On paper, that makes sense. In practice, it means AWS, Azure, and GCP are locked out of the most important government contracts in Europe. The workloads that need the most performance, the most reliability, the most scale. Those get handed to providers who have a fraction of the capacity.
Swedish cloud company City Network (via EFN) is publicly celebrating. "A welcome step," they say. Sure. If you are a small provider about to get a wave of mandated government contracts, this is Christmas morning. But the question is not whether City Network benefits. The question is whether European governments and companies get worse infrastructure as a result.
The answer is yes.
The capacity gap is real and it is not closing
Let me put numbers on this. AWS operates in over 30 regions globally with hundreds of availability zones. Azure is comparable. GCP is close behind. The largest European-headquartered cloud providers operate in single-digit regions with a fraction of the compute capacity. They do not have the same redundancy. They do not have the same edge presence. They do not have the same tooling ecosystem.
This is not a quality judgment on European engineering. It is a math problem. The hyperscalers have spent hundreds of billions of dollars building this infrastructure over 15+ years. You cannot replicate that with regulation.
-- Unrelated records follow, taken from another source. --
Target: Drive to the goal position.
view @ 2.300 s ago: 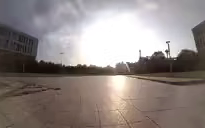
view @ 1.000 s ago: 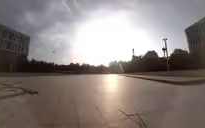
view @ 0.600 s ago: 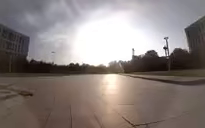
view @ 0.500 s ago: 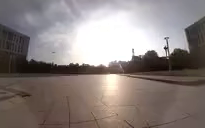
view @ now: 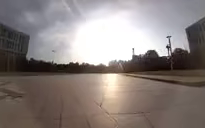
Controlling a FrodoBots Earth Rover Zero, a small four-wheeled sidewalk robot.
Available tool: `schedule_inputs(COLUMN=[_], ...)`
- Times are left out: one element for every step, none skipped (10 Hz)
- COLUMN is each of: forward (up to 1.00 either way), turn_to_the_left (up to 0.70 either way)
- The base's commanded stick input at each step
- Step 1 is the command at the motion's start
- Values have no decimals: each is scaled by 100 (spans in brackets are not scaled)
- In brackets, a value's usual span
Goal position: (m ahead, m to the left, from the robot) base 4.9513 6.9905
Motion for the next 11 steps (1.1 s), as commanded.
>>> schedule_inputs(forward=[70,70,70,70,70,70,70,70,70,70,70], turn_to_the_left=[35,33,24,15,6,0,0,0,0,0,0])
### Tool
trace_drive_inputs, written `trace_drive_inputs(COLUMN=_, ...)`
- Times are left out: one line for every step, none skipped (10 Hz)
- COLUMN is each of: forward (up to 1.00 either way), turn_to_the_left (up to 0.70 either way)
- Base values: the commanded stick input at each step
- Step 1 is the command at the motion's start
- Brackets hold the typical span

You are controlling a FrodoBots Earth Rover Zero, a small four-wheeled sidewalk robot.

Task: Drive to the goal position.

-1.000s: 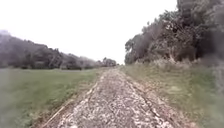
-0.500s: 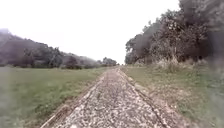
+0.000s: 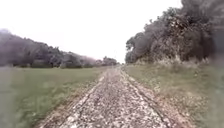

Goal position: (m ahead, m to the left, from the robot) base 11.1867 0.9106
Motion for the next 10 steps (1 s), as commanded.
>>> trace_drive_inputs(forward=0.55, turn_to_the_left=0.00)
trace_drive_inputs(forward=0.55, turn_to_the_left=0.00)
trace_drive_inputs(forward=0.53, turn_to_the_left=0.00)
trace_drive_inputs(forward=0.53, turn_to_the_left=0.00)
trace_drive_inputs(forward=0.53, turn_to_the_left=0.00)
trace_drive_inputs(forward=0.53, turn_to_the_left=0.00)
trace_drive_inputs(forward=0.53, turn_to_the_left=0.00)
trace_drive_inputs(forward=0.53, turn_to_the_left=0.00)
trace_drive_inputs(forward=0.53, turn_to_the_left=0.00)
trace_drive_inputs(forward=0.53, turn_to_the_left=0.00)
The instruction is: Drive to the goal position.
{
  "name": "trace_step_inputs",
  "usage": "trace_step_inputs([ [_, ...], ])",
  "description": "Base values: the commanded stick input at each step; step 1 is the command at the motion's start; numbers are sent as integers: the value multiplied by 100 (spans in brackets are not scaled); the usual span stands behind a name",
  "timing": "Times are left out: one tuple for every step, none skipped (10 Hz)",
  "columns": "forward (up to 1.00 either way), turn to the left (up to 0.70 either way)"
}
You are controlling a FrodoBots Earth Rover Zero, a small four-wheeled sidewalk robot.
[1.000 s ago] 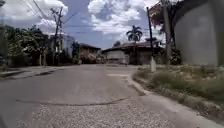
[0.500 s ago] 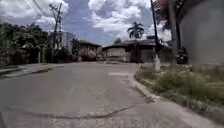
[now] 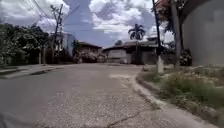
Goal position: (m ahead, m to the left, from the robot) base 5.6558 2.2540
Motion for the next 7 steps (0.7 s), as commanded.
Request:
trace_step_inputs([
  [18, 0],
  [20, 0],
  [19, 0],
  [18, 0],
  [5, 1],
  [2, 5],
  [0, 8],
])
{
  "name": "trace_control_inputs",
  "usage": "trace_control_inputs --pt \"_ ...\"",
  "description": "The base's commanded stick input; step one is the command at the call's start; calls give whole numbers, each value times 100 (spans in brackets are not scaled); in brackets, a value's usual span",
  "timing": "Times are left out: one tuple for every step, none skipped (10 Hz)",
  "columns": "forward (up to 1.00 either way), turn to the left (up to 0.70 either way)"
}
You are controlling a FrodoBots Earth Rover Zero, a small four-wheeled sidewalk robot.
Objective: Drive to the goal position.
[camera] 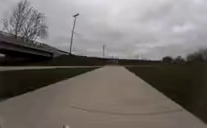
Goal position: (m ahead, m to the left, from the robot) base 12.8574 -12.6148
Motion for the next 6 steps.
trace_control_inputs --pt "100 0" --pt "100 0" --pt "100 0" --pt "100 0" --pt "100 0" --pt "100 0"
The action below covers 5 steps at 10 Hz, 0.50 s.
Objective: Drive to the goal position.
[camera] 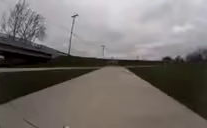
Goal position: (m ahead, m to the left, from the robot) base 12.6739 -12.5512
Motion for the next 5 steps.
trace_control_inputs --pt "100 0" --pt "100 0" --pt "100 0" --pt "100 0" --pt "100 0"
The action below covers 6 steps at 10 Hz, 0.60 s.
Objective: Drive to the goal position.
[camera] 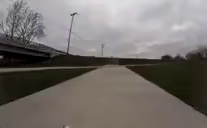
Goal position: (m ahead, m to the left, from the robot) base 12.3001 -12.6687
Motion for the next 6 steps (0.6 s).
trace_control_inputs --pt "100 0" --pt "100 0" --pt "100 0" --pt "100 0" --pt "100 0" --pt "100 0"
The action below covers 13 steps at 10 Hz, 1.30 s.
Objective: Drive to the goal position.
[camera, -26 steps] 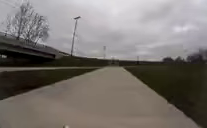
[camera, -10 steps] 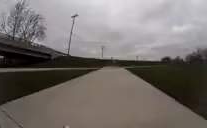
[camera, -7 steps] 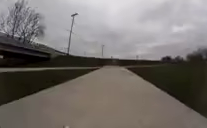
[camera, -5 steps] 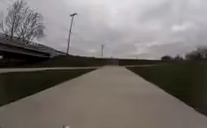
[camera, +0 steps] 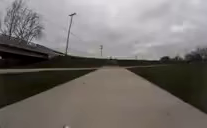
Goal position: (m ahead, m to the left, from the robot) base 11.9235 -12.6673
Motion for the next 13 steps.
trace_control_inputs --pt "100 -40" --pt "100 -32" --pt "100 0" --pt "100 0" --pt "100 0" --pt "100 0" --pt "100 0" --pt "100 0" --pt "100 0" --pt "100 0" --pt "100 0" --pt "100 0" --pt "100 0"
You replicate it with capital and time, and Europe has been chronically short on both when it comes to cloud.
Meanwhile, the hyperscalers are not sitting still. Microsoft is expanding sovereign cloud features across Europe right now. AWS is deepening its SAP sovereignty partnership. They are building regulatory moats from the inside, creating EU-resident instances with EU-citizen operators and EU-only legal frameworks. They are making it so the technical reality of "sovereignty" exists on their platforms, while the political definition in Brussels excludes them anyway.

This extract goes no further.